» **PROBLEM REQUIREMENTS**:
Say how many lines in the entries below have the word "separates" in them, giving only the number.

» **MATERIAL TO PROCESS**:
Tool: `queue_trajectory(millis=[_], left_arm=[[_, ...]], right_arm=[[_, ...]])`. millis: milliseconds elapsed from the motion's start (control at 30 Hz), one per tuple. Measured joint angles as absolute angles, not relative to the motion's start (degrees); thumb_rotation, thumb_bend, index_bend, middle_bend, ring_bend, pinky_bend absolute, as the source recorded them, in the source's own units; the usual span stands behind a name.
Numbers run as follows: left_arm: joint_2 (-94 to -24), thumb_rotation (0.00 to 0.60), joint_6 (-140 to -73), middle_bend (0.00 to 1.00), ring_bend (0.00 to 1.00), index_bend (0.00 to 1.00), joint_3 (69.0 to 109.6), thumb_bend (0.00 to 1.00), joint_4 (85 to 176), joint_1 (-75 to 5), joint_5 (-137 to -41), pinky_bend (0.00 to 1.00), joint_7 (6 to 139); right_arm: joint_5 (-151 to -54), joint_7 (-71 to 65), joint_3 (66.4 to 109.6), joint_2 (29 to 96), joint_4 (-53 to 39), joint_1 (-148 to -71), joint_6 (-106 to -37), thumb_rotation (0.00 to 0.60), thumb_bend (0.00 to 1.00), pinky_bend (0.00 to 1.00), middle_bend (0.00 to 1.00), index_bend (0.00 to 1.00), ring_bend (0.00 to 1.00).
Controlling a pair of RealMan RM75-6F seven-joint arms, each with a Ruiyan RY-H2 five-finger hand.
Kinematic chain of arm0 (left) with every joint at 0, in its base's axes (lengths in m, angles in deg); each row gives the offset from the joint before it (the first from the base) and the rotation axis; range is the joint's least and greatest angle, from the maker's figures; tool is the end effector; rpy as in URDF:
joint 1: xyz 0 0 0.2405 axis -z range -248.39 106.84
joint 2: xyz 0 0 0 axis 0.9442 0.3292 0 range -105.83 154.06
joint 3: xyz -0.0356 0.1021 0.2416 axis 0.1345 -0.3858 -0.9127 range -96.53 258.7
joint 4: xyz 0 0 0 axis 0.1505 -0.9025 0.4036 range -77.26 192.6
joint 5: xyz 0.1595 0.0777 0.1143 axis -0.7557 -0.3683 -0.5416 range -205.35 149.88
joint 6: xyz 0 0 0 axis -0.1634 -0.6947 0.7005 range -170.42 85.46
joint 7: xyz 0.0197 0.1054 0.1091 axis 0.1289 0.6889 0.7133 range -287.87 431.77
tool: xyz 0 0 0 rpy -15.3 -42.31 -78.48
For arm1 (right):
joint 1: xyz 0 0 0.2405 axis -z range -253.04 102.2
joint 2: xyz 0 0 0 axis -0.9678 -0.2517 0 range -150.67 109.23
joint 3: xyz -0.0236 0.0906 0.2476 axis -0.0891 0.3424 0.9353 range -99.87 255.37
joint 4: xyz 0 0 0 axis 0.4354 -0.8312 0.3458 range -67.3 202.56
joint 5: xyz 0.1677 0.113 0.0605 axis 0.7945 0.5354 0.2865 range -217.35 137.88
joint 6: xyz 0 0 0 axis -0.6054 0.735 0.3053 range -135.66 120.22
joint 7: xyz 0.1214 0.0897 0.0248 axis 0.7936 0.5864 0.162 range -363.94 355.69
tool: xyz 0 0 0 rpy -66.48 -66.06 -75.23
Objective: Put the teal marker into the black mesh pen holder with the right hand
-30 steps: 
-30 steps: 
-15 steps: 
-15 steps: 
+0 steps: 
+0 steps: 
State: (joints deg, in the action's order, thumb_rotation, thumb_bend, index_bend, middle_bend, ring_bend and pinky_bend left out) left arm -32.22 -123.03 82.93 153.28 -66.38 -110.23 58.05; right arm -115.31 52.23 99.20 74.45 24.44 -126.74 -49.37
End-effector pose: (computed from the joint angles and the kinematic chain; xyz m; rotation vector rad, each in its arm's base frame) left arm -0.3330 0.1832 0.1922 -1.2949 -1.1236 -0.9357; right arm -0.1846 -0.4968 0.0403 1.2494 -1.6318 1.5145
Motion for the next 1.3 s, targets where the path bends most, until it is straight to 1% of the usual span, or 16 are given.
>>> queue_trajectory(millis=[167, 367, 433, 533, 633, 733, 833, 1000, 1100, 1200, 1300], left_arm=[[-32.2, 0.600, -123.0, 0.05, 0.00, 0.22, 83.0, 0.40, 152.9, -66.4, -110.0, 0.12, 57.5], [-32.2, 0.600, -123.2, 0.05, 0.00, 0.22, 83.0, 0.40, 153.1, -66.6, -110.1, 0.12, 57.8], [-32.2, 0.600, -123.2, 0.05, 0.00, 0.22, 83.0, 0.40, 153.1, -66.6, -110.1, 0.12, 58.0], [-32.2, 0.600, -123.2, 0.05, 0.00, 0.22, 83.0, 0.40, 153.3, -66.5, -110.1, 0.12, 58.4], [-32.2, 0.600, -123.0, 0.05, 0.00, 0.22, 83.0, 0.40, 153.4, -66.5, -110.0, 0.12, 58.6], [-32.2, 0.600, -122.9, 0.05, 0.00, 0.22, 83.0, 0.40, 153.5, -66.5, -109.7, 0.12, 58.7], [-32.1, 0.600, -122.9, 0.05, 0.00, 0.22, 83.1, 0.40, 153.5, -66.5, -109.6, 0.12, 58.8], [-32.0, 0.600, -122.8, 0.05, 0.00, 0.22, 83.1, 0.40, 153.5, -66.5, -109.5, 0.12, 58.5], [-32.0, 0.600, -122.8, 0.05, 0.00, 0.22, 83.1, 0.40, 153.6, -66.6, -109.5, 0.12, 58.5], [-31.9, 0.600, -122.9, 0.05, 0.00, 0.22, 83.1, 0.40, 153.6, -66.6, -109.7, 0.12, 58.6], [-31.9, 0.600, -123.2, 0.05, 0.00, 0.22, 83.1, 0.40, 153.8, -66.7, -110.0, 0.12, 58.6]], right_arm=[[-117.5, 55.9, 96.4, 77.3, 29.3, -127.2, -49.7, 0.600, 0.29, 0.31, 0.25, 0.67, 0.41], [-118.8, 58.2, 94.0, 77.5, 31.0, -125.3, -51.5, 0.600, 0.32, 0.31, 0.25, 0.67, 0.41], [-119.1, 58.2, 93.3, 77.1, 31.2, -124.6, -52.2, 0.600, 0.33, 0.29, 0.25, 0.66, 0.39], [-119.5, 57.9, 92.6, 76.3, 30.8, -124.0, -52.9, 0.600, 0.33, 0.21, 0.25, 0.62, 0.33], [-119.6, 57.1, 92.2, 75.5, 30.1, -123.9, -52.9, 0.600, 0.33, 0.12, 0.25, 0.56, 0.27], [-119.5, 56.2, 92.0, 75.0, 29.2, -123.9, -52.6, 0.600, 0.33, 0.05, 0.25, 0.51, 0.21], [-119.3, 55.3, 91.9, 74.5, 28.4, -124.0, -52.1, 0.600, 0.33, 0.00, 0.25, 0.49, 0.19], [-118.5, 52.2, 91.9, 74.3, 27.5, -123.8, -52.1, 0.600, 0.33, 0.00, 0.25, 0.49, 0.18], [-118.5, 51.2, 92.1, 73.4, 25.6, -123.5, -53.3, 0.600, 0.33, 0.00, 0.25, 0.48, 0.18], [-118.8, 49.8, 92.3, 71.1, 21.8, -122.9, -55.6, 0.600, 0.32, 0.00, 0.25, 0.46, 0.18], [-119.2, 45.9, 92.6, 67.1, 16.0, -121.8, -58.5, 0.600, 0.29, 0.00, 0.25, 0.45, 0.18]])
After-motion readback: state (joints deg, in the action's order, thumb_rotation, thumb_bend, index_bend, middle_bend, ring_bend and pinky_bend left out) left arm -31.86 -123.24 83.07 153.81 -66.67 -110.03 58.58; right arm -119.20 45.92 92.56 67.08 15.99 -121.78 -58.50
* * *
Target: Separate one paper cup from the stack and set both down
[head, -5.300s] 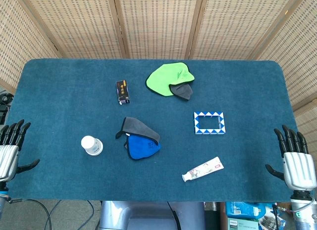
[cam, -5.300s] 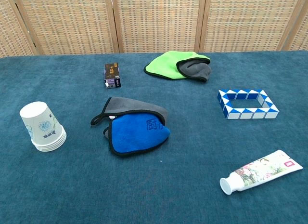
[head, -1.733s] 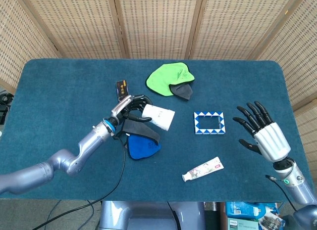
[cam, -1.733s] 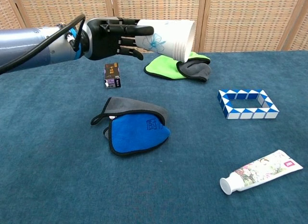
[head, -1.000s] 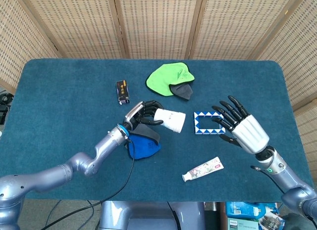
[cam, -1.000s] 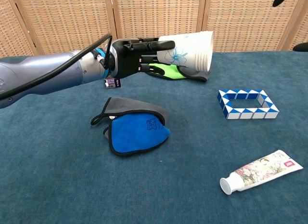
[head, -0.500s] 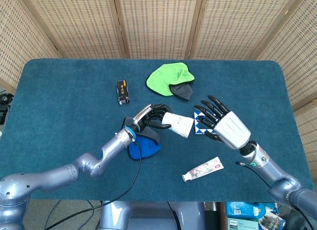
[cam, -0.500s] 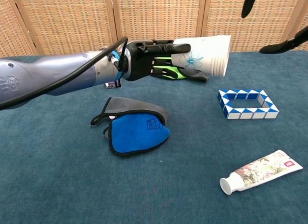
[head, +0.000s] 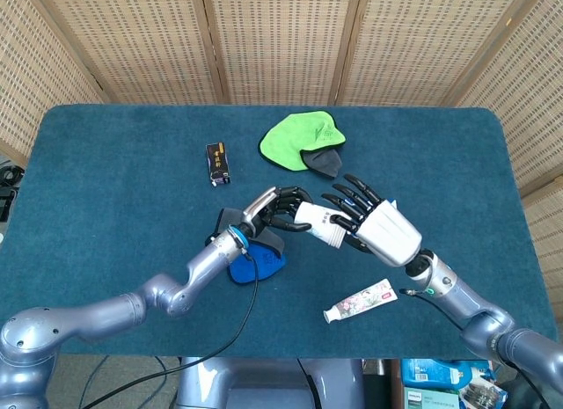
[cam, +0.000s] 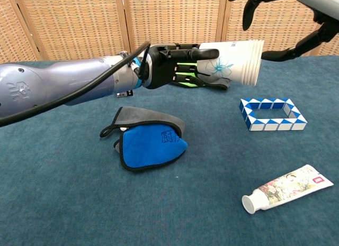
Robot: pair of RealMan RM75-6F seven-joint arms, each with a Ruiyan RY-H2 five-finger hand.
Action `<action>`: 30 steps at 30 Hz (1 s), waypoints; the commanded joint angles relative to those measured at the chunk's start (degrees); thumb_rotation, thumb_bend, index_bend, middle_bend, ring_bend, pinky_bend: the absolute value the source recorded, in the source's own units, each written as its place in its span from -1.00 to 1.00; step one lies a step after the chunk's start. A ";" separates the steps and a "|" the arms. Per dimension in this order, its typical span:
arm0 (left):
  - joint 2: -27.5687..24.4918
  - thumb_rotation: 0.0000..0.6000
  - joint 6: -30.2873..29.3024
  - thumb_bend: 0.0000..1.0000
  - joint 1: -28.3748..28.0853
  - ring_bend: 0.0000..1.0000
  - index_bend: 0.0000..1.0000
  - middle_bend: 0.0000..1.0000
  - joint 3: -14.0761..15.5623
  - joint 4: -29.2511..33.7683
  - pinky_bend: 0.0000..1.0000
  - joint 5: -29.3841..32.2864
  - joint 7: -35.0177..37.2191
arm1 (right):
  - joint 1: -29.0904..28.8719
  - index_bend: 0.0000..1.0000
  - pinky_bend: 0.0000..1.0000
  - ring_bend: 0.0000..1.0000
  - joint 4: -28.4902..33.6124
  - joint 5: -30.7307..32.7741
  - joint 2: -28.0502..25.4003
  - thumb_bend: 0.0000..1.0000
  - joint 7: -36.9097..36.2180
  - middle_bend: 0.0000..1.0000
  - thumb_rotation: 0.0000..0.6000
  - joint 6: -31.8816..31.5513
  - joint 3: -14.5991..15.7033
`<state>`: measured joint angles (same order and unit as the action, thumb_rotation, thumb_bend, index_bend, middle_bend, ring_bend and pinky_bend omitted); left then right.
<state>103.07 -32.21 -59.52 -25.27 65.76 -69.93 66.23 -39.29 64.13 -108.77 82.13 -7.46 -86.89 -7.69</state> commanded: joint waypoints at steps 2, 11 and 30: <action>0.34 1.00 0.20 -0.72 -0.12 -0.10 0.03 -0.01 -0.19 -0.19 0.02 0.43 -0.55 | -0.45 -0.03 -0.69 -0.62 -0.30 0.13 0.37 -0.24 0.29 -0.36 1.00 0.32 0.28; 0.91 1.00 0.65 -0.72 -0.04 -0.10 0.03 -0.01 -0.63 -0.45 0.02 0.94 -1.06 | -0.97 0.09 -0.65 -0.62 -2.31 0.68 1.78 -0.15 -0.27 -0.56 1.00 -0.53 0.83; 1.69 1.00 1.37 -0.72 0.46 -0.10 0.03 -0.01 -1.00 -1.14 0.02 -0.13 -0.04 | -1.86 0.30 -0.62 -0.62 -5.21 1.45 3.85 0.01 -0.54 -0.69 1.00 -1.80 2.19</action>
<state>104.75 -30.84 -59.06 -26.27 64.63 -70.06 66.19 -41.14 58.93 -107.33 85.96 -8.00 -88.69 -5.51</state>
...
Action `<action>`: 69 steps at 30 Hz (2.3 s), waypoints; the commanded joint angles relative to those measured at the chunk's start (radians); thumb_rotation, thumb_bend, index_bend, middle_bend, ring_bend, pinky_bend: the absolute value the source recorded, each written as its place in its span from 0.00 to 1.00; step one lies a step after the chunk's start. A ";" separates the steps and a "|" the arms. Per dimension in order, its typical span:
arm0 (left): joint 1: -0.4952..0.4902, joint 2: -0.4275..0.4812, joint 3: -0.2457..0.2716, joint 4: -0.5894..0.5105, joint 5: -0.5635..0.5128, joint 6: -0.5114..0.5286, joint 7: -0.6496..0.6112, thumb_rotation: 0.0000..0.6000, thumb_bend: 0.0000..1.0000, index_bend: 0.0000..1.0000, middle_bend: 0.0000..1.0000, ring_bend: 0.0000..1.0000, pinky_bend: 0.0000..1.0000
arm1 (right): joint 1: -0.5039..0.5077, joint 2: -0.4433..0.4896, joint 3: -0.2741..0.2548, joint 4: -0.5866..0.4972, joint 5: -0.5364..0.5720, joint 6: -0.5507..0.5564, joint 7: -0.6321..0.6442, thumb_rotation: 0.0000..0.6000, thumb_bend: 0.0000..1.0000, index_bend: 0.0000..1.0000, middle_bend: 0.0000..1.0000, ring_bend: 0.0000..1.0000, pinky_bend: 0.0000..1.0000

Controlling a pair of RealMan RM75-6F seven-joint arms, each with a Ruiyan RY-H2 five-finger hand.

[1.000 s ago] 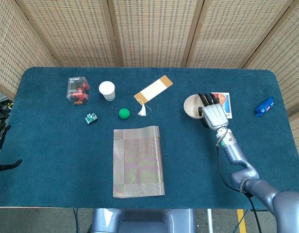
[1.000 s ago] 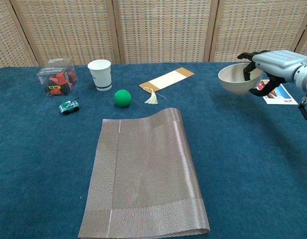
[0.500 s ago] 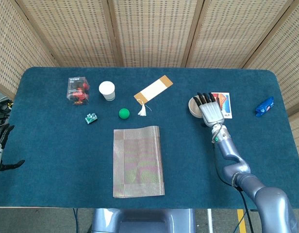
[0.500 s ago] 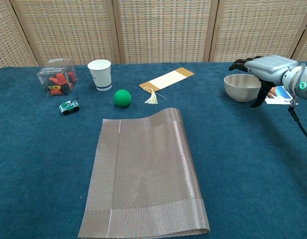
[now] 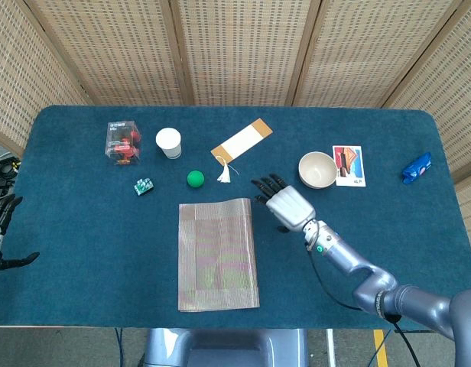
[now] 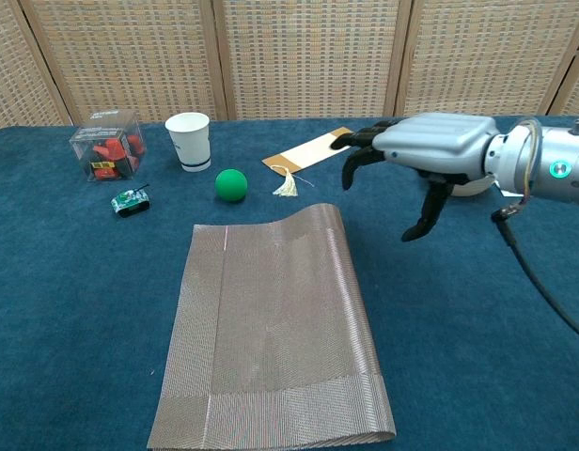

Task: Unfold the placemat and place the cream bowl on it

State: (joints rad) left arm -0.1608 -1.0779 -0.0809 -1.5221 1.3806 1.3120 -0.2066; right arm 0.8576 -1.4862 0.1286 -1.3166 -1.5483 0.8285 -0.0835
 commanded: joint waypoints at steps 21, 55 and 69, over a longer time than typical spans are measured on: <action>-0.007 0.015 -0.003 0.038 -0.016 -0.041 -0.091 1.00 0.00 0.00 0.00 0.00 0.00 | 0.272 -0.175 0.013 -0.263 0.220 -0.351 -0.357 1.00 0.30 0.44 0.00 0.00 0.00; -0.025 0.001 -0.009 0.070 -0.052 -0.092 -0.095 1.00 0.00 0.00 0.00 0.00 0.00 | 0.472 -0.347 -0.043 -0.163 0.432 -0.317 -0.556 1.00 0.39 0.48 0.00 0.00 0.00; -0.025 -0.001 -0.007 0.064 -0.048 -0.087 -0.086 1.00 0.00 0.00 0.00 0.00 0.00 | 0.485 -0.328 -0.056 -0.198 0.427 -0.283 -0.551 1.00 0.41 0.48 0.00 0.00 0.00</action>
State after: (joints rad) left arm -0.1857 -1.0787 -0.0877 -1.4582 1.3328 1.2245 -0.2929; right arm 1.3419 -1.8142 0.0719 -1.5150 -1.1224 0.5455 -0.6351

» **ANSWER TO THE EXERCISE**:
2